> _TASK REQUIREMENTS_
Please output the listing that follows exactly, but keep all images out.

> _DATA LISTING_
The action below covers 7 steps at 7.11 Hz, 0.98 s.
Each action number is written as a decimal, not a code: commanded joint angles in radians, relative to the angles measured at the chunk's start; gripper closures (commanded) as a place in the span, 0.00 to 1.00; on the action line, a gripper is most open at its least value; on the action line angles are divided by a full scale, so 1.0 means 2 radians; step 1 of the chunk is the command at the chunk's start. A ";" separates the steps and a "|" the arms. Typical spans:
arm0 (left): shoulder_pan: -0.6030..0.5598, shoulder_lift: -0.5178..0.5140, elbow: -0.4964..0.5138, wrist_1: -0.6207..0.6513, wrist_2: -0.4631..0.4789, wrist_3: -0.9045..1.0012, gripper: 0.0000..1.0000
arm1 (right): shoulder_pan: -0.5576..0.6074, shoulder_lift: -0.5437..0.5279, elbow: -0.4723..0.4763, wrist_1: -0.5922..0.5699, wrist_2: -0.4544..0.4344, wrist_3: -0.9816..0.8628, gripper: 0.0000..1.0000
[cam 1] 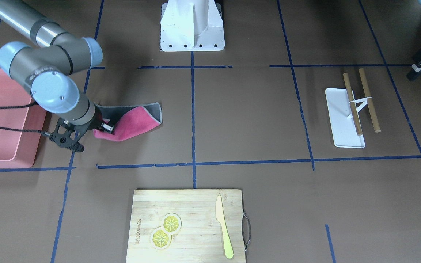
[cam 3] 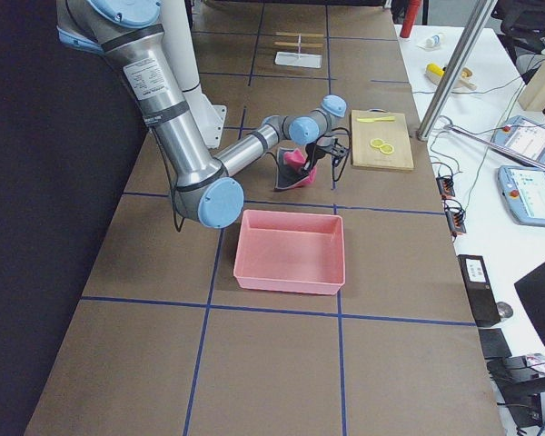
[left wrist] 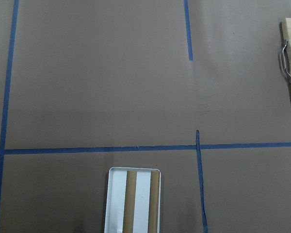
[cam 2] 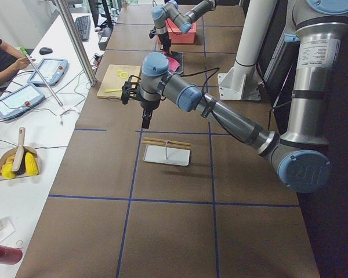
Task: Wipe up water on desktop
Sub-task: 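Press the towel onto the table with the right gripper and wipe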
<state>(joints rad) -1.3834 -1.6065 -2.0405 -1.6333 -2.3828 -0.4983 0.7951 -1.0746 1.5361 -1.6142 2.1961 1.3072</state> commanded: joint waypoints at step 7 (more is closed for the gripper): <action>-0.025 0.005 0.045 -0.002 -0.001 0.071 0.00 | -0.015 0.040 -0.052 0.076 0.002 0.050 1.00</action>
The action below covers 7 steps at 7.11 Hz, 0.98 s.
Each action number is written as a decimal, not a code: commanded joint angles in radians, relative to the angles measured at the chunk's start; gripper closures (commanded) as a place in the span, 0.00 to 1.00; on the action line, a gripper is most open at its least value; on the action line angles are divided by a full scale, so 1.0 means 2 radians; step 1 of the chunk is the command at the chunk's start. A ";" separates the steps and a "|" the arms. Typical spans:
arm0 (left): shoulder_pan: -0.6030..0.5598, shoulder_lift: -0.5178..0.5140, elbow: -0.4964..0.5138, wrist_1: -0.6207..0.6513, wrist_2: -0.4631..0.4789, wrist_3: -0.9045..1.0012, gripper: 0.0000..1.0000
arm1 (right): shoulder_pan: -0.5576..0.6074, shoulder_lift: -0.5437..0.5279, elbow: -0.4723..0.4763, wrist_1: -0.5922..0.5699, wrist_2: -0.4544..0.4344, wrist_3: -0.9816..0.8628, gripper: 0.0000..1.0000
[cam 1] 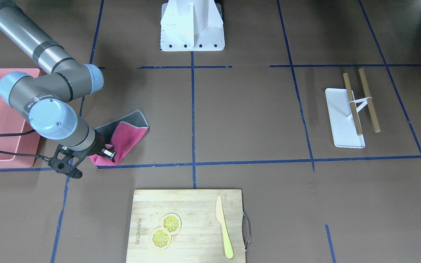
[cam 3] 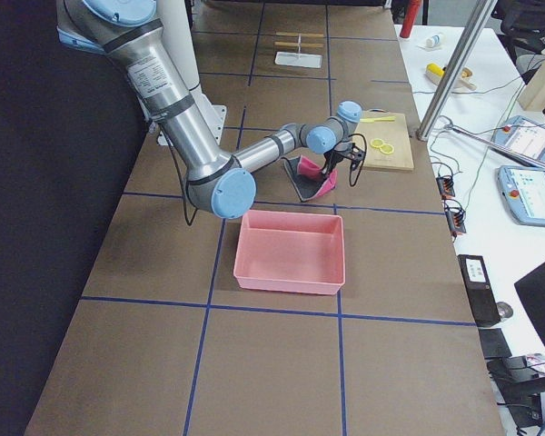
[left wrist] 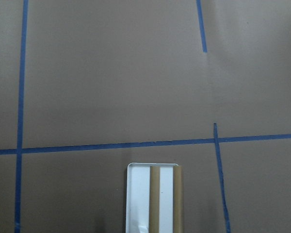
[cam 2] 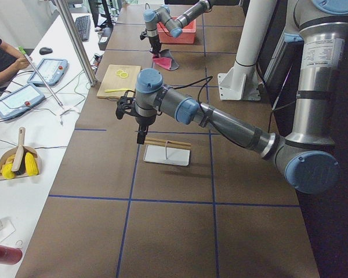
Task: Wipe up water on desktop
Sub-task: 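Press the towel onto the table with the right gripper and wipe, then drag the towel toward the robot and back with the right gripper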
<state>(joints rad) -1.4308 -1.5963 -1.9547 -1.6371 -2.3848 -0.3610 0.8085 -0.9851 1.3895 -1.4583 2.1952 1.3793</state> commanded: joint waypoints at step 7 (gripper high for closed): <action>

> _WRITTEN RESPONSE_
The action below covers 7 steps at 7.11 Hz, 0.98 s.
Each action number is written as a decimal, not a code: commanded joint angles in radians, relative to the angles measured at the chunk's start; gripper closures (commanded) as a place in the span, 0.00 to 1.00; on the action line, a gripper is most open at its least value; on the action line angles are divided by a full scale, so 1.0 means 2 radians; step 1 of the chunk is the command at the chunk's start. A ";" separates the steps and a "|" the arms. Typical spans:
arm0 (left): shoulder_pan: -0.6030..0.5598, shoulder_lift: -0.5178..0.5140, elbow: -0.4964..0.5138, wrist_1: -0.6207..0.6513, wrist_2: -0.4631..0.4789, wrist_3: -0.9045..1.0012, gripper: 0.0000..1.0000
arm1 (right): shoulder_pan: -0.5576..0.6074, shoulder_lift: -0.5437..0.5279, elbow: -0.4723..0.4763, wrist_1: -0.5922..0.5699, wrist_2: -0.4544..0.4344, wrist_3: -0.9816..0.8628, gripper: 0.0000..1.0000
[cam 1] 
[cam 3] 
[left wrist] 
[cam 2] 
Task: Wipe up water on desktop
Sub-task: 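Press the towel onto the table with the right gripper and wipe
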<state>(joints rad) -1.3834 -1.6065 -2.0405 -1.6333 -2.3828 -0.4983 0.7951 -1.0746 1.5361 -1.6142 2.1961 1.3072</state> commanded: joint waypoints at step 7 (more is closed for the gripper): <action>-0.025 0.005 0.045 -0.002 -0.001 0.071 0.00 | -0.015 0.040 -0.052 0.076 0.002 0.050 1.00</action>
The action below covers 7 steps at 7.11 Hz, 0.98 s.
Each action number is written as a decimal, not a code: commanded joint angles in radians, relative to the angles measured at the chunk's start; gripper closures (commanded) as a place in the span, 0.00 to 1.00; on the action line, a gripper is most open at its least value; on the action line angles are divided by a full scale, so 1.0 means 2 radians; step 1 of the chunk is the command at the chunk's start. A ";" separates the steps and a "|" the arms. Typical spans:
arm0 (left): shoulder_pan: -0.6030..0.5598, shoulder_lift: -0.5178..0.5140, elbow: -0.4964..0.5138, wrist_1: -0.6207..0.6513, wrist_2: -0.4631..0.4789, wrist_3: -0.9045..1.0012, gripper: 0.0000..1.0000
arm1 (right): shoulder_pan: -0.5576..0.6074, shoulder_lift: -0.5437..0.5279, elbow: -0.4723..0.4763, wrist_1: -0.5922..0.5699, wrist_2: -0.4544..0.4344, wrist_3: -0.9816..0.8628, gripper: 0.0000..1.0000
[cam 1] 
[cam 3] 
[left wrist] 
[cam 2] 
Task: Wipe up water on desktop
Sub-task: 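Press the towel onto the table with the right gripper and wipe, then drag the towel toward the robot and back with the right gripper
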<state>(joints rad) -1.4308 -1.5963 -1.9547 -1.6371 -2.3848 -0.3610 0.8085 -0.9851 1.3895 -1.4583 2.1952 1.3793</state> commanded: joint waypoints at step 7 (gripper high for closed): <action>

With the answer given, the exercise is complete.